# Sand to Gravel



## fishnoob (Feb 7, 2009)

We've had our 55 gallon tank for about 7 months. It currently has a sand substrate, which I really hate and it's a pain to keep clean. It never looks "clean" to me. I really want to switch to a gravel bed, but I'm worried about how to do this in a way that won't desperately stress out the fish. We have 1 oscar and 1 pleco (both are nearly 4 years old). I feel it will be really hard to take all the sand out without draining the tank, but how bad will that be for the fish? I can move them to a small tank while we clean it but will fresh new water be detrimental to them? Our filter has a bio wheel so I was wondering if that would help at least keep their good bacteria in the new water, so it's not at total shock to their systems. Any advice, tips, or suggestions?


----------



## djrichie (May 15, 2008)

the fish will only be in the small tank for a short period of time, they will be stress alittle but should be ok... fill the small tank with water from the tank your going to drain. That will help. 

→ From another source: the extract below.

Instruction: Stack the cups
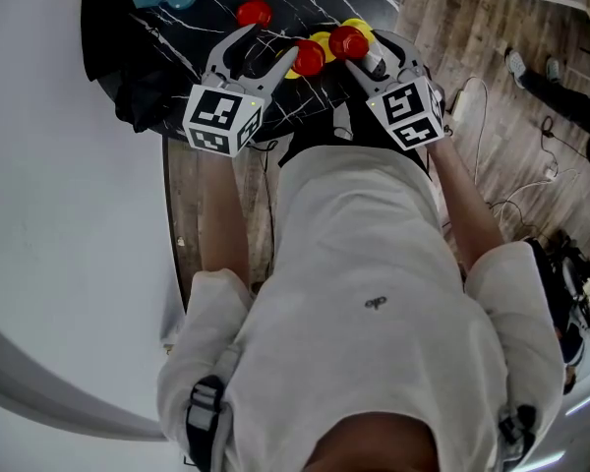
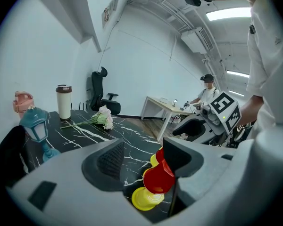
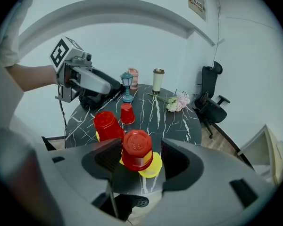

When you got everything to gether and ready to go into the tank. Drain the tank but keep at least 50% of the old tank water. preferabliy the water that has all the bio-colony from vacuming. Keep this in buckets you will need it to refill the tank. Do not clean the filter leave it dirty. Drain the tank and replace the sand witht hte gravel. now just set back up the tank and fill with thte dirty water, top it off with fresh water as if you just doing a water change. If will look dirty, don't warry about it it will all settle down in a few hours. Your tank will go into a mini cycle, but nothing to worry about really just keep an eye on your levels. After a week, just start you normal weekly WC's. Gravel Vac. very light just over the surface don't get down into the gravel just clean it up allittle, after that next week just do you normal cleaning . If you divivd the gravel into 4 sections and clean a new section each week you Bio-colony will be stronger and you water quailty will be better.


----------



## aconrad (Apr 30, 2008)

What kind of a filter are you using on your sand tank? Im just wondering if I should be doing mine differently.


----------



## fishnoob (Feb 7, 2009)

Thanks SO much for the advice. 

Our filter is a Penguin Bio Wheel 350.


----------



## aconrad (Apr 30, 2008)

Umm, how does the sand not chew up the filter? I had it on a 35 gal tank, chewed my filter up because of the sand.


----------



## fishnoob (Feb 7, 2009)

Yep, that's a big reason I want to switch to gravel. We did put a sponge over the filter intake and that helps a LOT with the sand, and we clean it when we do water changes. We also have to thoroughly clean out the filter itself ever time too though, intake tube, everything, we basically have to take it apart to clean it and it's just too much of a hassle to get all the sand out all the time. BUT the sponge definitely helped. We got it from a local aquarium shop, the guy gave them to us, don't know what they were supposed to be for, but I just cut a slit in the middle big enough to fit it completely over the filter intake, like a pre-filter actually. It works pretty well, I just don't want to deal with the upkeep of taking apart the filter every time to get all the sand out.


----------



## aconrad (Apr 30, 2008)

Im running old canister filters on my 35 gal. I did the sponge thing you're talking about, but it didnt help lol the dojo loaches just kick up the sand too much.


----------



## djrichie (May 15, 2008)

Did you guys ever think about shorting the intake tube, which would get it up away from the heavy amounts of stirred up sand as will as use a fry sponge. I was just thinking because I never used sand and most likely unless its a wet/dry system where sand is not a problem, from what i can see.


----------



## fishnoob (Feb 7, 2009)

yep, tried shortening the intake tube, it only goes between 1/3 and halfway into the tank. it still gets sand in though. i do have 2 very messy fish though, i expected the oscar to be messy, but my pleco is just as bad if not worse than the oscar.


----------



## aconrad (Apr 30, 2008)

Since dojo loaches and the plecos in that tank dig, there is really little hope of any other filtering than what I have now. The filter is fine on it now too lol.


----------



## djrichie (May 15, 2008)

yes, Oscar and pleco or both very dirty fish and give off a huge Bio-load on the tank......


----------



## fishnoob (Feb 7, 2009)

_*now*_ you tell me :ISh_the_Fish: lol kidding


----------



## delco (Jul 24, 2008)

I used a clear syphon hose and sucked the sand out, a little at a time. You can suck it out each time you do a water change. then when you want to add gravel I take a 2 foot long plastic pipe,, 1.5 inch, taped to a 2 leader bottle top half (as a funnel). You can stick this in the water rest it on the bottom and place the gravel exactly where you want it. YOU DO NOT HAVE TO REMOVE THE FISH.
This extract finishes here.